Light is travelling as a photon, what extent is change in journey distance affecting wavelength
given it's only at one place at a time? Also, a reduction in frequency is a reduction in energy, so how and where is that energy gone?

On a long trip the photon goes, but it occupies a wavelength of space at any particular time. If the space between start and finish (inspection) is expanding all the way all the journey time, then most of the expansion has no effect on the photon. Like eg second tenth is section currently passed thru, but the effect takes place on the other say ninety percent all the total time period. So, did I get that right? Also, the photon lost energy by reducing it's frequency but where went the energy? And, in the vicinity of that proton within a wavelength, does space expand? Last, why does light travel below c in a medium? Is it curving next to atoms because space is not empty?

 

[PeroK]

Summary:: Light is traveling as a photon, what extent is change in journey distance affecting wavelength
given it's only at one place at a time? Also, a reduction in frequency is a reduction in energy, so how and where is that energy gone?

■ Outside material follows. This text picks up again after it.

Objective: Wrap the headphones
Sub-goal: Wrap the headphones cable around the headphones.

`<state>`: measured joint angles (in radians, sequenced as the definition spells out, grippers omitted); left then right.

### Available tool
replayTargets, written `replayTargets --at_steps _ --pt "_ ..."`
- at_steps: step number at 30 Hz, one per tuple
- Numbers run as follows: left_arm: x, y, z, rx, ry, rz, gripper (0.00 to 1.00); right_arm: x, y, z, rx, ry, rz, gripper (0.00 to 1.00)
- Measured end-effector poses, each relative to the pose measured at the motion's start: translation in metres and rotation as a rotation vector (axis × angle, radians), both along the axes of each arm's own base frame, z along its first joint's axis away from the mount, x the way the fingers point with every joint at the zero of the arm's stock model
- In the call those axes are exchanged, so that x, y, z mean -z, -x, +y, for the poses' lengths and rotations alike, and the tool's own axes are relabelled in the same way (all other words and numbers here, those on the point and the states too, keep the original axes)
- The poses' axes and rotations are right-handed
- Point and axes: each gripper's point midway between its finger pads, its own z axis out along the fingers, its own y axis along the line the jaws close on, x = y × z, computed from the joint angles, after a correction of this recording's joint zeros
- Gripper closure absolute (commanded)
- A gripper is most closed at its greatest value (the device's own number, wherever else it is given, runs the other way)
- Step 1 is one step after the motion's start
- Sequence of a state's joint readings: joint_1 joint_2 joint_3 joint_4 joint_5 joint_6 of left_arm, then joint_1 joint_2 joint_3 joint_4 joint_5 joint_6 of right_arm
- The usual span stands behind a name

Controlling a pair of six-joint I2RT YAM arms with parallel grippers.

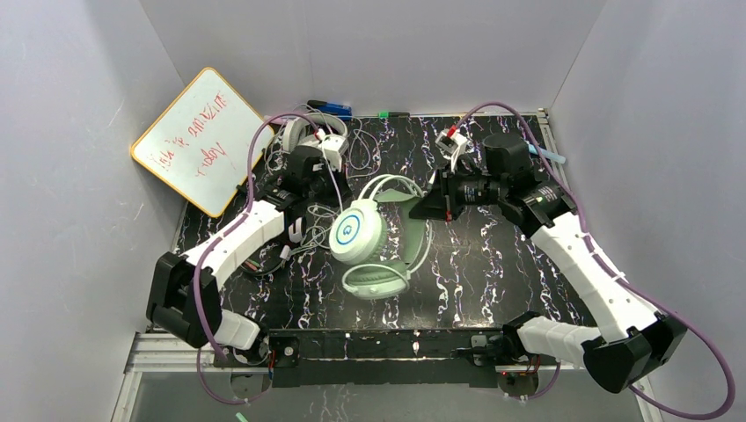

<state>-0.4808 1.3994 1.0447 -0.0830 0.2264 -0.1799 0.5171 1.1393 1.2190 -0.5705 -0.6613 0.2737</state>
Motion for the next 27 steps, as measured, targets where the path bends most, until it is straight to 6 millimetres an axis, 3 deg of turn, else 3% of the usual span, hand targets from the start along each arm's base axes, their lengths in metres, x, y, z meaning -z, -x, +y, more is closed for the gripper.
replayTargets --at_steps 4,9,15,19,24,27 --pt "0.018 -0.011 0.011 -0.075 -0.077 0.056 1.0 -0.031 0.022 0.007 -0.133 -0.098 -0.048 0.99" --pt "0.016 -0.035 0.005 -0.097 -0.104 0.076 1.0 -0.031 0.048 0.01 -0.248 -0.105 -0.063 0.99" --pt "-0.003 -0.056 -0.013 -0.08 -0.089 0.057 1.0 0.003 0.064 0.023 -0.278 0.02 -0.085 0.99" --pt "-0.006 -0.064 -0.02 -0.066 -0.103 0.063 1.0 0.03 0.054 0.026 -0.208 0.156 -0.106 0.99" --pt "-0.002 -0.066 -0.013 -0.064 -0.17 0.068 1.0 0.077 0.031 0.008 -0.058 0.356 -0.063 0.99" --pt "0.0 -0.067 0.002 -0.088 -0.254 0.058 1.0 0.092 0.021 -0.009 0.046 0.455 -0.048 0.99"
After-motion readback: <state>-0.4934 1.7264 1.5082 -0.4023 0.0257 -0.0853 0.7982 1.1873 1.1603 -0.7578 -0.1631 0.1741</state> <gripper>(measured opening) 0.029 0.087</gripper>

On a long trip the photon goes, but it occupies a wavelength of space at any particular time. If the space between start and finish (inspection) is expanding all the way all the journey time, then most of the expansion has no effect on the photon. Like eg second tenth is section currently passed thru, but the effect takes place on the other say ninety percent all the total time period. So, did I get that right? Also, the photon lost energy by reducing it's frequency but where went the energy? And, in the vicinity of that proton within a wavelength, does space expand? Last, why does light travel below c in a medium? Is it curving next to atoms because space is not empty?

Energy is, and always has been, dependent on the frame of reference. A photon does not have a definitive energy (or a definitive frequency or wavelength). Its energy, frequency and wavelength depend on the frame of reference of the detection device. It's true, of course, that a photon has a specific energy relative to its source - but its energy if measured depends on the relationship between the source and the detector. E.g. if the source and detector are in relative motion, then the energy of the photon may be greater or less than the energy if measured at the source.

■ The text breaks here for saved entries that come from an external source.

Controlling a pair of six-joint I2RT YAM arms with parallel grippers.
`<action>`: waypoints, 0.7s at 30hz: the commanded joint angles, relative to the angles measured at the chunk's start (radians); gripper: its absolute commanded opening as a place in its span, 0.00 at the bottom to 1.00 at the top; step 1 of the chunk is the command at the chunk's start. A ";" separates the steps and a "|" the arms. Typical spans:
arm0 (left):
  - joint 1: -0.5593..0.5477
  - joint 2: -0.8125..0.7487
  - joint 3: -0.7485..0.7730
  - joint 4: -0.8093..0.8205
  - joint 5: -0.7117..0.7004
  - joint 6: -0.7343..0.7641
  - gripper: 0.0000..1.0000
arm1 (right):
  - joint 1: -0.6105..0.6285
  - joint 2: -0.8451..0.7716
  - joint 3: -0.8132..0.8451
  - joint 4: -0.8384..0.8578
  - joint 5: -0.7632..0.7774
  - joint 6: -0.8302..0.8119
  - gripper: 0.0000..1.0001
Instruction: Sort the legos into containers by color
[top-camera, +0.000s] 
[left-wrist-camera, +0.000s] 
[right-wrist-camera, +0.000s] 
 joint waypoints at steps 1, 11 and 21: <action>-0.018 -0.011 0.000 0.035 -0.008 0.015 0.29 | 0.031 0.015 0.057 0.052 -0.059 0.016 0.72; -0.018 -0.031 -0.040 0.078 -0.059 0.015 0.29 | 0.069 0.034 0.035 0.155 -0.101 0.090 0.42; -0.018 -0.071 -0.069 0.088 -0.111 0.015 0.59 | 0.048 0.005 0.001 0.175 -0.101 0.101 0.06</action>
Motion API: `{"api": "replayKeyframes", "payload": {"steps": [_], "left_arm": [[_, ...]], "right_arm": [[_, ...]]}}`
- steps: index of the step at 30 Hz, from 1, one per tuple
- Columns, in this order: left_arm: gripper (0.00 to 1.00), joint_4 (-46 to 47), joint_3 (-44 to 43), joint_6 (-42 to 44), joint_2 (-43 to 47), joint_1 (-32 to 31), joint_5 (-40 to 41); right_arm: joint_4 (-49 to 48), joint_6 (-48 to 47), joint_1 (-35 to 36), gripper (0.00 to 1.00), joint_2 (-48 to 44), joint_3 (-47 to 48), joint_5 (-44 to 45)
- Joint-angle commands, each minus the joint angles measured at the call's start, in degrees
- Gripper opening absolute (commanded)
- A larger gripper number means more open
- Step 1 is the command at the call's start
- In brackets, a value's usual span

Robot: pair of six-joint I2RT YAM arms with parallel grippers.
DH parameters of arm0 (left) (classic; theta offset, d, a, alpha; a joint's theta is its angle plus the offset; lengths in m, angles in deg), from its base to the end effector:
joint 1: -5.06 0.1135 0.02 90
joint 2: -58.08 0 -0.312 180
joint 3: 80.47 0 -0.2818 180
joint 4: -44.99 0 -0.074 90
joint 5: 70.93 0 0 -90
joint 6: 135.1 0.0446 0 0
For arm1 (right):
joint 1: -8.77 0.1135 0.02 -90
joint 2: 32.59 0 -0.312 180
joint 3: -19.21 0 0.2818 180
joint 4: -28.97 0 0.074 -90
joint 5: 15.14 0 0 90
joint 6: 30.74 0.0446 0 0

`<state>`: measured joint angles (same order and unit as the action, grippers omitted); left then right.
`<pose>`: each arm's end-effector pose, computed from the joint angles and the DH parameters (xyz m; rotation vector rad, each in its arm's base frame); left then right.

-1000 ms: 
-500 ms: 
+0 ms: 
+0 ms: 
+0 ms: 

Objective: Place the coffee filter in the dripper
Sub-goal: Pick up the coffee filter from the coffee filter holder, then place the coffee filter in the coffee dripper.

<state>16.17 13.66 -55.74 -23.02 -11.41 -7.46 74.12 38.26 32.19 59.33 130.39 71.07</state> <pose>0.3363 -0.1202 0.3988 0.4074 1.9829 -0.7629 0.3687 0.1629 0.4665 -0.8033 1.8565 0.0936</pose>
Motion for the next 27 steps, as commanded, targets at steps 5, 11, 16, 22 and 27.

The expansion of space also creates a relationship between the source of light and where it is detected. In an expanding universe, this results in a reduction of the measured energy the further from the source a photon is detected. This is called redshift. This can be equated to a "recession" velocity, so in some sense it is not fundamentally different from the redshift associated with simple motion between source and receiver.

In that sense, the energy does not "go anywhere". That said, in an expanding universe, energy is not necessarily conserved. The conservation of energy fundamentally is a consequence of time symmetry - which is lost in an expanding universe.

On your final question, the best answer is to consider light as an electromagnetic (EM) wave. It travels through vacuum at $c$. In a medium, however, if it can travel at all, the propagation of the wave is affecetd by the electromagnetic field within the medium. Ultimately, EM fields must satisfy Maxwell's equations and this results in a reduced speed for propagation of an EM wave through a medium.

 

[phinds]

Energy isn't conserved in General Relativity. Here's a good, detailed look if you're interested:
http://www.preposterousuniverse.com/blog/2010/02/22/energy-is-not-conserved/

 

[Drakkith]

On a long trip the photon goes, but it occupies a wavelength of space at any particular time.

Not true. The position of a photon cannot be defined until it interacts with something. Until then, it is better thought of as being a large, spread out wave, possibly of more than one wavelength.

Last, why does light travel below c in a medium? Is it curving next to atoms because space is not empty?

If I remember correctly, a very simplified answer is that the incoming EM wave interacts with electric charges in the medium and these charges create another EM wave that interferes with the original in such a way as to slow it down.

 

[stuart100]

Energy is, and always has been, dependent on the frame of reference. A photon does not have a definitive energy (or a definitive frequency or wavelength). Its energy, frequency and wavelength depend on the frame of reference of the detection device. It's true, of course, that a photon has a specific energy relative to its source - but its energy if measured depends on the relationship between the source and the detector. E.g. if the source and detector are in relative motion, then the energy of the photon may be greater or less than the energy if measured at the source.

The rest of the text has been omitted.